For the month of August I’ll be mostly offline, for a period of “retreat and think.” It’s not a full-bore vacation; I can still be reached for anything time-sensitive (see my Contact page) but I’ll be less active online.
This year has already been full of change – Ginny’s knee replacements, Visiting Professor at Mayo, the first Patient Engagement Fellowship, new publications, and most of all, rethinking what “patient” means (and could mean), per the book that made paradigms famous: The Structure of Scientific Revolutions (right). Our movement is gaining traction, which means a change agent needs to rethink. This month is good for that (I’m only traveling to one event), so I’m going to dial back the dialog.
September will be amazing.
One reason to retreat now is that on August 28 the calendar flips from empty to packed.

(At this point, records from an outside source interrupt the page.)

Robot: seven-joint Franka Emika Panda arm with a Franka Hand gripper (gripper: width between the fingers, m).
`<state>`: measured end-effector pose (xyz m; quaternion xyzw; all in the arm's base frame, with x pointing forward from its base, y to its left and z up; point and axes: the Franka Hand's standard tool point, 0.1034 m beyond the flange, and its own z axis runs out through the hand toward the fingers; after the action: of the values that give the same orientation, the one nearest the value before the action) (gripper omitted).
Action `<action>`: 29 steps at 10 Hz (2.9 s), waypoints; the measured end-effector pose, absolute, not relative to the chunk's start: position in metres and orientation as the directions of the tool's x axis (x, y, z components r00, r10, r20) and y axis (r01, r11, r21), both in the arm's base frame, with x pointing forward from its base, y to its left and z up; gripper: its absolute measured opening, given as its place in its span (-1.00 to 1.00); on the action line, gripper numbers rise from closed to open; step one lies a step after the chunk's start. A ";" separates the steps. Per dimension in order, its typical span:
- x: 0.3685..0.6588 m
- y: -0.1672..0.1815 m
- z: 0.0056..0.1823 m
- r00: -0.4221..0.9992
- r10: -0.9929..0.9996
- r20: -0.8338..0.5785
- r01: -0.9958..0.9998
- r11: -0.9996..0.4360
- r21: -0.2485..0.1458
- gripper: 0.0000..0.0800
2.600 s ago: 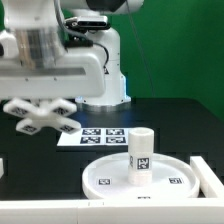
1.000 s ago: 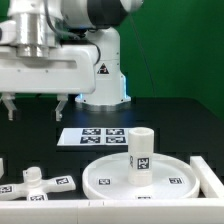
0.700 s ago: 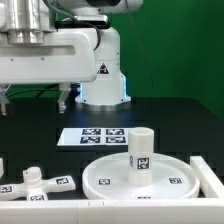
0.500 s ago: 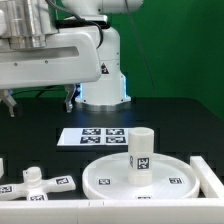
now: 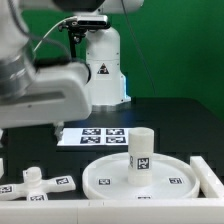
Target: Assemble round table
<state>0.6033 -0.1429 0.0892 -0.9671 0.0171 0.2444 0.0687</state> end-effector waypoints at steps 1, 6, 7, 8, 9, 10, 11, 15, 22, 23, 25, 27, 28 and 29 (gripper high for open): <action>0.604 -0.144 0.088 0.850 0.010 -0.526 -0.070 -0.989 -0.133 0.62; 0.579 -0.135 0.087 0.735 0.013 -0.678 -0.109 -0.985 -0.136 0.62; 0.586 -0.139 0.076 0.730 -0.017 -0.683 -0.126 -0.986 -0.110 0.62; 0.585 -0.135 0.076 0.721 -0.065 -0.690 -0.168 -0.982 -0.083 0.62; 0.576 -0.131 0.081 0.711 -0.097 -0.696 -0.245 -0.962 -0.117 0.62; 0.570 -0.134 0.081 0.704 -0.099 -0.703 -0.245 -0.963 -0.109 0.62; 0.570 -0.133 0.079 0.703 -0.098 -0.704 -0.243 -0.964 -0.108 0.62; 0.568 -0.146 0.056 0.674 -0.116 -0.730 -0.262 -0.961 -0.090 0.62; 0.563 -0.146 0.052 0.692 -0.133 -0.710 -0.275 -0.957 -0.088 0.62; 0.560 -0.148 0.047 0.666 -0.153 -0.730 -0.301 -0.951 -0.075 0.62; 0.572 -0.151 0.039 0.699 -0.170 -0.695 -0.303 -0.950 -0.072 0.62; 0.573 -0.148 0.033 0.716 -0.181 -0.674 -0.301 -0.951 -0.065 0.62; 0.574 -0.148 0.028 0.716 -0.180 -0.675 -0.299 -0.952 -0.063 0.62; 0.576 -0.149 0.026 0.722 -0.182 -0.667 -0.298 -0.953 -0.063 0.62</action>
Offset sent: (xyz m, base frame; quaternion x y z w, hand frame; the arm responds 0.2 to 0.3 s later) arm 0.0000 0.0000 0.0000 0.0000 -0.1296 0.0000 0.9916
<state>0.5759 -0.1494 0.0259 -0.9243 0.1298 0.3492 0.0830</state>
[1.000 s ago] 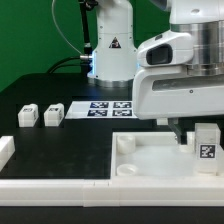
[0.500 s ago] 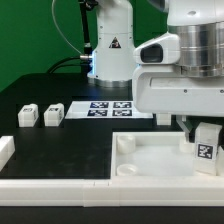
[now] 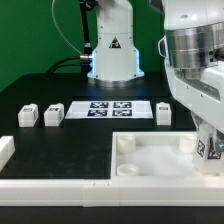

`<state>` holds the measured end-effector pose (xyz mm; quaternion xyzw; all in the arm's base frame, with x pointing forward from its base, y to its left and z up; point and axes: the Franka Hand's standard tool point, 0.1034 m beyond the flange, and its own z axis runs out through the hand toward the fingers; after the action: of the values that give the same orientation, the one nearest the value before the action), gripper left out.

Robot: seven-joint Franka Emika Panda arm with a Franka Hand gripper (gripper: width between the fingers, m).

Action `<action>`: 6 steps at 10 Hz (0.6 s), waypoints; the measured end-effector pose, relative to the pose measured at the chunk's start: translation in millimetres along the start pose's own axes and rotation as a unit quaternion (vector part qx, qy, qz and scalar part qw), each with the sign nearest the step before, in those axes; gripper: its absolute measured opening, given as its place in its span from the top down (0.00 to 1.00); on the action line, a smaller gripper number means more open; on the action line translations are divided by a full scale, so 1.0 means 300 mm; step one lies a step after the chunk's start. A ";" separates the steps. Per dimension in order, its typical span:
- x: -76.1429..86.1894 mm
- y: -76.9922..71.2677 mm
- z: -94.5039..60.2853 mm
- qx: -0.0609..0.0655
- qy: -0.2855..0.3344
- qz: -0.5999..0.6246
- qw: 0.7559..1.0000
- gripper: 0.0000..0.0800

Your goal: Assemble one leg

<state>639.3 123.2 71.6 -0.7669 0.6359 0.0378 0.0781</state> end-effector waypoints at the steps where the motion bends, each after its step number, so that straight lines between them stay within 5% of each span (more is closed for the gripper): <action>1: 0.000 0.001 0.000 -0.001 0.000 -0.011 1.000 0.63; 4: 0.010 0.005 -0.001 -0.006 0.002 -0.200 0.980 0.52; 5: 0.008 0.003 -0.003 -0.011 0.007 -0.301 0.953 0.30; 6: 0.011 0.004 -0.001 -0.011 0.007 -0.344 0.939 0.21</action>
Offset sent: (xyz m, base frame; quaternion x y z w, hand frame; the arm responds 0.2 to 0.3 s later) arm -0.0017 -0.0071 0.0055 -0.0321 0.0149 -0.3756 0.9261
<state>638.6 119.7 71.3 -0.9399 0.3333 0.0106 0.0733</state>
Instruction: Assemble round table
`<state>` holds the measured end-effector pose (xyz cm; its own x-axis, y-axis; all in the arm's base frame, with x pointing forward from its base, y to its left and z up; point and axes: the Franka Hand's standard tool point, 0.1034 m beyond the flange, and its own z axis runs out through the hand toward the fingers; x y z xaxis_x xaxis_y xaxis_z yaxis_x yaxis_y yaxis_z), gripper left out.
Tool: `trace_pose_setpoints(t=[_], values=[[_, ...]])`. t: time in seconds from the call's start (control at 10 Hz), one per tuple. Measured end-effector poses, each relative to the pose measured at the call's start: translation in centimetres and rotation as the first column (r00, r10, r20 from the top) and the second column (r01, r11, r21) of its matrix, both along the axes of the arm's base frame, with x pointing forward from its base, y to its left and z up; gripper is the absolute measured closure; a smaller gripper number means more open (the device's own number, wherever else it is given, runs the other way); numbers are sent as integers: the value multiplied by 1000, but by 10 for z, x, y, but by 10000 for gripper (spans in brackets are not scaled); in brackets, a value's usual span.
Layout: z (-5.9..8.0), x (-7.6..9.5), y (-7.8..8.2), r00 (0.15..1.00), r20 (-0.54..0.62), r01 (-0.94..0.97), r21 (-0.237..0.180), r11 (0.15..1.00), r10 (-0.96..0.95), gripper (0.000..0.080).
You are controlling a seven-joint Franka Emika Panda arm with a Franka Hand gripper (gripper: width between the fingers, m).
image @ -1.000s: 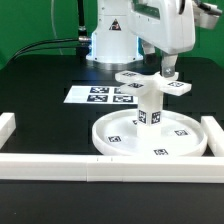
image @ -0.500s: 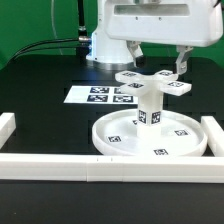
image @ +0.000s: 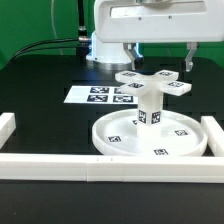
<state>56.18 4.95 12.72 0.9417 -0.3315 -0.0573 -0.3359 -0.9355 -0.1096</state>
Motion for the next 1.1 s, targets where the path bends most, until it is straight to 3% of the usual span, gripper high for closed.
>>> trace_pose_setpoints(t=[0.3, 0.5, 0.9, 1.1], values=[[0, 0, 0, 961, 25, -275, -22, 961, 276, 150], [6, 6, 6, 846, 17, -529, -80, 845, 532, 150], [5, 6, 2, 675, 26, -733, -85, 675, 737, 150], [5, 6, -2, 519, 17, -850, -93, 519, 854, 150]])
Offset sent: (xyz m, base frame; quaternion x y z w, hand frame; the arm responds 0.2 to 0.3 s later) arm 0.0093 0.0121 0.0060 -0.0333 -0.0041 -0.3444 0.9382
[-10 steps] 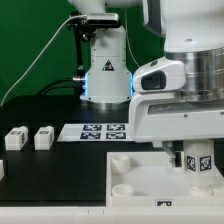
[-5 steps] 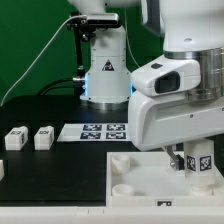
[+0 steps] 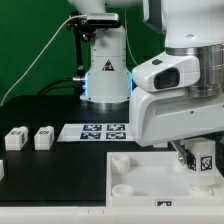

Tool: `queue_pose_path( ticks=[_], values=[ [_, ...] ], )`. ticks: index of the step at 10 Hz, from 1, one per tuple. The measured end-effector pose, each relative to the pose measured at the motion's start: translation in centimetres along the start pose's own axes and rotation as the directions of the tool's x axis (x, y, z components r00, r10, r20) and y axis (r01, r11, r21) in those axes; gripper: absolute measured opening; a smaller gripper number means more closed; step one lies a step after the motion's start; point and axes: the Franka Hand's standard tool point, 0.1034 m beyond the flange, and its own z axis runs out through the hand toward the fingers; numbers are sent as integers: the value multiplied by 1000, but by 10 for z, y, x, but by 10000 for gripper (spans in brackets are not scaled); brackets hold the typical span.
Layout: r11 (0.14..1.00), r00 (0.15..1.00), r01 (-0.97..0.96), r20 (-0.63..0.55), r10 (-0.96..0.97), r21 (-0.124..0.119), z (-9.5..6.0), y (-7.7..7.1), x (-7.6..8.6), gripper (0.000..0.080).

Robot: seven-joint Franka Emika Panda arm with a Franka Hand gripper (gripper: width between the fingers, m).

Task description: Assemble one leg

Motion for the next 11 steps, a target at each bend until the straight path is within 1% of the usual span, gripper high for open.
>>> queue_pose_path(
  ticks=[4,5,6,7,9,10,11],
  values=[
    [998,998,-56,0,56,2,0,0,0,297],
    [980,980,-197,-1,197,14,1,0,0,297],
    [932,932,-361,-2,362,23,2,-1,-1,297],
    [894,894,-448,-1,448,22,2,-2,-1,297],
    [743,743,-669,5,669,22,3,-4,-1,297],
    [653,654,-757,11,757,26,3,-4,-1,297],
    [589,590,-808,14,808,26,2,-4,0,297]
  ],
)
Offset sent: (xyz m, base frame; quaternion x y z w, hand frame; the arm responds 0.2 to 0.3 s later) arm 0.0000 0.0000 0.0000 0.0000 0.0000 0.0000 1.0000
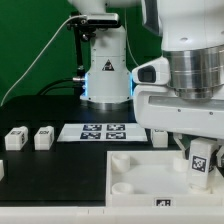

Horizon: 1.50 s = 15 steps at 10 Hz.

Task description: Assemble one leg

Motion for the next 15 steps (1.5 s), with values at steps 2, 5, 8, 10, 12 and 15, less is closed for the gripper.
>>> queue_pose_path(
  ticks=[2,5,8,10,12,15],
  values=[
    [993,993,-117,5,117,5,0,-1,0,297],
    [999,999,-50,5,50,6,0,-1,0,500],
    [982,982,187,-2,-187,-4,-1,-2,0,640],
    [903,903,430,-4,-430,-13,0,-3,-3,648],
    [762,762,648,-2,-648,-16,-1,-1,1,649],
    [519,519,854,7,-855,-37,-2,1,4,649]
  ],
)
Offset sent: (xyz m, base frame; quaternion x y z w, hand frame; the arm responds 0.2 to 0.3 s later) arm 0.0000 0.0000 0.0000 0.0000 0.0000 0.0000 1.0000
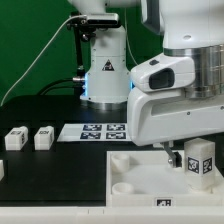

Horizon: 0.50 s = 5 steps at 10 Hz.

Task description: Assemble one leg

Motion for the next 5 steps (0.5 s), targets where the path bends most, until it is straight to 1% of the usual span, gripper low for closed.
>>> queue_pose_path(
  ticks=[2,3,5],
  values=[
    [988,988,153,-2,-153,-11,-4,2,1,649],
    [987,987,160,-9,-160,-12,-9,1,3,649],
    [988,988,154,-5,-154,-11,-5,2,2,649]
  ],
)
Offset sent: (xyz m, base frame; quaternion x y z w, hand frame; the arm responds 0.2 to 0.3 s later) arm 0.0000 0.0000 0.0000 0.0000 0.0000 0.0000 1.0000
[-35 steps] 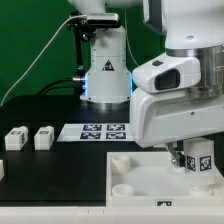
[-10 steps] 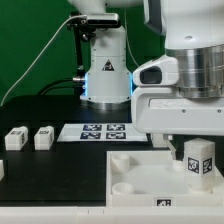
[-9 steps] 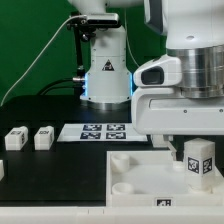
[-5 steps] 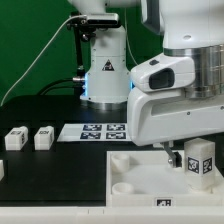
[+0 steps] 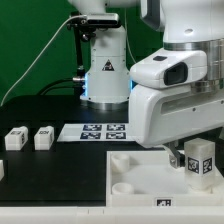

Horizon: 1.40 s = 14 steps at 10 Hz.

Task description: Assemble one leg

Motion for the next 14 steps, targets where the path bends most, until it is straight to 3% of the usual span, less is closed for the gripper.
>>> queue_pose_path(
  ticks=[2,3,4,5,7,9,12,14],
  values=[
    [1000,1000,0,0,0,0,0,0,0,399],
    [1000,1000,-12,0,12,1,0,0,0,399],
    [999,999,-50,1,50,1,1,0,0,290],
    [998,998,-68,0,68,1,1,0,0,290],
    [934,934,-356,-19,356,15,1,2,1,290],
    [775,775,-631,-19,632,14,2,2,1,290],
    [520,520,-854,-7,854,29,2,4,1,290],
    [278,278,-960,-4,961,30,3,3,1,291]
  ],
)
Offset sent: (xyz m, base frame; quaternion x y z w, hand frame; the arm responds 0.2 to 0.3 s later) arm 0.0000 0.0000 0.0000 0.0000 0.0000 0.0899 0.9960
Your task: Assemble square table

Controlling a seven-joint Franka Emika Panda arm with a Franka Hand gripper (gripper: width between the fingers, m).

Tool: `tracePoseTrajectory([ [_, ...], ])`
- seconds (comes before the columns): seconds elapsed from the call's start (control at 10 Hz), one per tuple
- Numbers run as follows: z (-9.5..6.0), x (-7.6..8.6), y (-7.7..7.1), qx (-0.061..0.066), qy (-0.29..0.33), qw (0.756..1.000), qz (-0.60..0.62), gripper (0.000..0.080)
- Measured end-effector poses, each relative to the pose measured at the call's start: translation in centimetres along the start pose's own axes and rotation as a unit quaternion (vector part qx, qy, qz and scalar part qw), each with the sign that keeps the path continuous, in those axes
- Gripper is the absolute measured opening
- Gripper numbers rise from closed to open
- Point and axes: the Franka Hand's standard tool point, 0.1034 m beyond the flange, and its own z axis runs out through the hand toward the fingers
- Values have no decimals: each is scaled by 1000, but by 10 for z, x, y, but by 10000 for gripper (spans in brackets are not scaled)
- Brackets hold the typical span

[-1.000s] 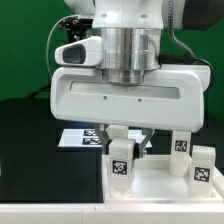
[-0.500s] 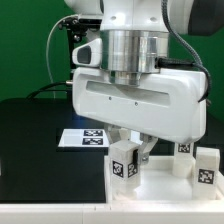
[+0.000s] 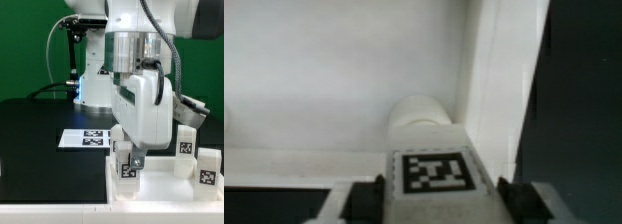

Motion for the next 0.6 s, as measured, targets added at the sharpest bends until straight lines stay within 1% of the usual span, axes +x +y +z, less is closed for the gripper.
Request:
tracePoseTrajectory([
  [0.1,0,0,0,0,0,1000,0,288],
  [0.2,0,0,0,0,0,1000,0,401],
  [0.3,0,0,0,0,0,1000,0,538],
  [0.4,0,0,0,0,0,1000,0,538],
  [0.5,0,0,0,0,0,1000,0,626],
  [0.6,0,0,0,0,0,1000,0,642],
])
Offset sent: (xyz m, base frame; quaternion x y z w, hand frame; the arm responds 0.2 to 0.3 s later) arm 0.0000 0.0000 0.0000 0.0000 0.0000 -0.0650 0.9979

Fittingly, the season starts with a trip to the Netherlands to work with
Lucien Engelen, the maniac change maker who decided in 2010 that his TEDx conference should be focused on patients (unheard of!), and invited a then-unknown Dave to speak, resulting in the TEDx Talk that changed my life. Consistent with his patient-centered thinking, he’s also the creator of the #PatientsIncluded movement (blog post; emblem at right): he refuses to speak at any conference that doesn’t actively support patients in being there.
I’ll do two events at Radboud University Medical Center Medical School: I’ll be a judge at their REshape Hacking Health 2015 hackathon, then I’ll speak at “Grand Inaugural Rounds” – a three-day head-spinning new way to welcome the medical school’s incoming class, exposing them to all kinds of innovation and changes in health(care) that will hit their professional life when they graduate.
That will be followed by a ten day speaking tour of Alaska (more on that trip soon) and five days at Stanford Medicine X, the most patient-centered conference in the world.
If the best of medicine
depends on the best information,
and information flows freely now
(as shown at right),
how does that change what’s possible
and what’s necessary?
(See the fine print on that diagram – Lucien is one of its creators.)
For much more about the diagram and its implications, including a one minute animated version, see this February blog post at the time of my BMJ article, “From Patient Centred to People Powered: Autonomy on the Rise.”
The new world is real, but most patients and most professionals don’t know it yet. How do we break through our habitual thinking? That’s where The Structure of Scientific Revolutions comes in.
And that’s something to think about.